Ask Slashdot: Automated Verification For Uploaded Files? 74
VernonNemitz writes: There are a lot of ways for hackers to abuse a web site, but it seems to me that one of them is receiving less attention than it deserves. This is the simple uploading of a malware file, that has an innocent file-name extension. I'm looking for a simple file-type verification program that the site could automatically run, on each uploaded file, to test it to see if it is actually the type of file that its file-name extension claims it is. That way, if it ever gets double-clicked, we can be assured it won't hijack the system or worse. At the moment I'm only interested in testing .png files, but I'm sure plenty of web site operators would want to be able to test other file types. A quick Googling indicates the existence of a validator project under the OWASP umbrella, but is it the best choice, and what other choices are there?

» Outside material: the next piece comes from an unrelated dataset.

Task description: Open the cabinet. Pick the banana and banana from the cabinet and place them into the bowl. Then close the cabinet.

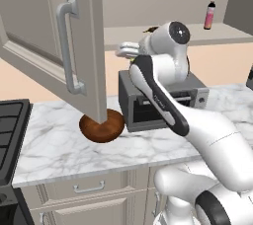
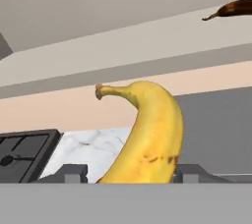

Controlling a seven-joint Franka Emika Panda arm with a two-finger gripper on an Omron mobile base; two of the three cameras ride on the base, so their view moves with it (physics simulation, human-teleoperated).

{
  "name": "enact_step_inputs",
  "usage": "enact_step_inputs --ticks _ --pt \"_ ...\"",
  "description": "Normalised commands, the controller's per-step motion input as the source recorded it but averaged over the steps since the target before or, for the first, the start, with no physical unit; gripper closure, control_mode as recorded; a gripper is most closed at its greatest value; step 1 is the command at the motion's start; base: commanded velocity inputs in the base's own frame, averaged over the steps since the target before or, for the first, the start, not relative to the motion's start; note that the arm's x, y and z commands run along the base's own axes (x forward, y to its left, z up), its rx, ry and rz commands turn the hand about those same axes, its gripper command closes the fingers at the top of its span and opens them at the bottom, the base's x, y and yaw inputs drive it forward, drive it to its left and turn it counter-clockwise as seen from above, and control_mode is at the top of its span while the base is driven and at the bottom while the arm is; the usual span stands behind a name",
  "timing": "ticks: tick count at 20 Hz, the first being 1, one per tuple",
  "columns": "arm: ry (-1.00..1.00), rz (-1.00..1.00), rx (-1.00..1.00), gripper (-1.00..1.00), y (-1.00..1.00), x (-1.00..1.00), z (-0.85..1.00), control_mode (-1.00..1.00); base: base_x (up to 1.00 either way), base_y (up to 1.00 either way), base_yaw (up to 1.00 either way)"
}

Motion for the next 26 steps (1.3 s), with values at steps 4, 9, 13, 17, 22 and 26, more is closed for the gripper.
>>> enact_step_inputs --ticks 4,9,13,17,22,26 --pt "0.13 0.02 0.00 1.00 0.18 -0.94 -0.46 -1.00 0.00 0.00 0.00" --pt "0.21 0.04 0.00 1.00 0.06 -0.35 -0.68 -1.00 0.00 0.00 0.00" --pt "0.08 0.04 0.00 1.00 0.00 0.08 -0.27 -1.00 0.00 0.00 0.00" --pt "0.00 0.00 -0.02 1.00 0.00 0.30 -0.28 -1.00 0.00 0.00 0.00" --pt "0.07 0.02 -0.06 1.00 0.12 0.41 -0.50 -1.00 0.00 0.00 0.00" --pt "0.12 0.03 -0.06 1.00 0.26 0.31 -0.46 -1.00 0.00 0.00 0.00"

Would be easier to check if potentially harmful (Score:3)
It would be simpler to just check if it's executable in some way and then if it has a file extention that doesn't match throw up a red flag.
Re:Would be easier to check if potentially harmful (Score:5, Informative)
this is pretty easy in *nix:
$ file lobotomy.png
lobotomy.png: PNG image data, 298 x 300, 8-bit/color RGB, non-interlaced
$ file jetpack.png
jetpack.png: ELF 64-bit LSB executable, x86-64, version 1 (SYSV), dynamically linked (uses shared libs), for GNU/Linux 2.6.24, not stripped
Re:Would be easier to check if potentially harmful (Score:5, Insightful)
This bears pointing out.
UNIX systems have used "magic" for decades, and try to identify based on the actual file contents instead of its name.
And then Microsoft came along, decided the extension was magic and reliable, and then also decided to hide well known extensions (which created new problems).
Relying on the file name has pretty much always been a terrible way of dealing with this. Because it became exactly how things targeted people -- because calling .gif.exe hid the .exe part, and people thought it was a .gif.
Trusting a file name for an operating system to take action has pretty much always been a terrible idea. But, historically, Microsoft has been more focused on dumbing down the system than making it more secure.
Re: (Score:2)
Methinks you don't understand how 'magic' works. It is a tag, embedded inside the file, that identifies the file type.
Since it is inside the file, it is far harder to change than a simple rename operation.
Re: (Score:2)
It is nothing of the sort. It iterates through a list of definitions looking for specific values at specific places and assumes a file which matches those to be of the type identified by the definition. They are (supposedly) chosen to be values which can't be changed without breaking the usage of the file, so editing them renders the file useless for its intended purpose. For example, replacing the first two bytes of a Windows executable will cause it to stop being identified as a Windows executable, but
Re: (Score:3)
UNIX systems have used "magic" for decades, and try to identify based on the actual file contents instead of its name.
That sounds terrible.
And then Microsoft came along, decided the extension was magic and reliable
Better to use the file extension than it is to load and execute dancingbunny.png.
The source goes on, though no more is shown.